Assigned task = From the line that has "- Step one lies" down to the final line of the listing below, transcribe every line exactly, and only those.
Supplied information Block Start
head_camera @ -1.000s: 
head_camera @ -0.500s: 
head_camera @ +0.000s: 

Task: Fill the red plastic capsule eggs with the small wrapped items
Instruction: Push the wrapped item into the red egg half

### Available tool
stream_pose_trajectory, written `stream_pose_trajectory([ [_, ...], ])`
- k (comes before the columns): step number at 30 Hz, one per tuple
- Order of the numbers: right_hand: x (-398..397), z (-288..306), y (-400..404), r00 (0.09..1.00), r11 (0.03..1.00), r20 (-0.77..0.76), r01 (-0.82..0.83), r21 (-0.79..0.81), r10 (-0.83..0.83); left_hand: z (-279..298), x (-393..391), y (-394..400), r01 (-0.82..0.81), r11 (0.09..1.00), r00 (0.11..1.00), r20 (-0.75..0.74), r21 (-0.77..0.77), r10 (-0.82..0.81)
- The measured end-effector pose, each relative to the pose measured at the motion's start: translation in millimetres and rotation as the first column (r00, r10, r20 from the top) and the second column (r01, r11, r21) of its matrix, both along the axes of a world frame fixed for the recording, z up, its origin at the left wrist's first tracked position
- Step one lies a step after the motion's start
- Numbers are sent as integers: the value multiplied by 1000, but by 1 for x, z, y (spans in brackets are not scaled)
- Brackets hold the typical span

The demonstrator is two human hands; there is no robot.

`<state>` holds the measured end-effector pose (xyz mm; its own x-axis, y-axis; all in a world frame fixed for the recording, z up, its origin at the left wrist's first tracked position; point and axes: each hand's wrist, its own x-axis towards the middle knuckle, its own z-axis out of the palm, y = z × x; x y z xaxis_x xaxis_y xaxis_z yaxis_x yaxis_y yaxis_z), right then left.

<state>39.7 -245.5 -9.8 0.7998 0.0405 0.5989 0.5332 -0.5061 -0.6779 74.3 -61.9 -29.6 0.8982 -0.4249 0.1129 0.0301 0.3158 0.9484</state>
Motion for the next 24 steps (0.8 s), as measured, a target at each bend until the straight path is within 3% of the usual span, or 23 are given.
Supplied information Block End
Task solution =
- Step one lies a step after the motion's start
- Numbers are sent as integers: the value multiplied by 1000, but by 1 for x, z, y (spans in brackets are not scaled)
- Brackets hold the typical span

The demonstrator is two human hands; there is no robot.

`<state>` holds the measured end-effector pose (xyz mm; its own x-axis, y-axis; all in a world frame fixed for the recording, z up, its origin at the left wrist's first tracked position; point and axes: each hand's wrist, its own x-axis towards the middle knuckle, its own z-axis out of the palm, y = z × x; x y z xaxis_x xaxis_y xaxis_z yaxis_x yaxis_y yaxis_z), right then left.

<state>39.7 -245.5 -9.8 0.7998 0.0405 0.5989 0.5332 -0.5061 -0.6779 74.3 -61.9 -29.6 0.8982 -0.4249 0.1129 0.0301 0.3158 0.9484</state>
Motion for the next 24 steps (0.8 s), as measured, a target at each bend until the straight path is within 3% of the usual span, or 23 are given.

No further output is needed.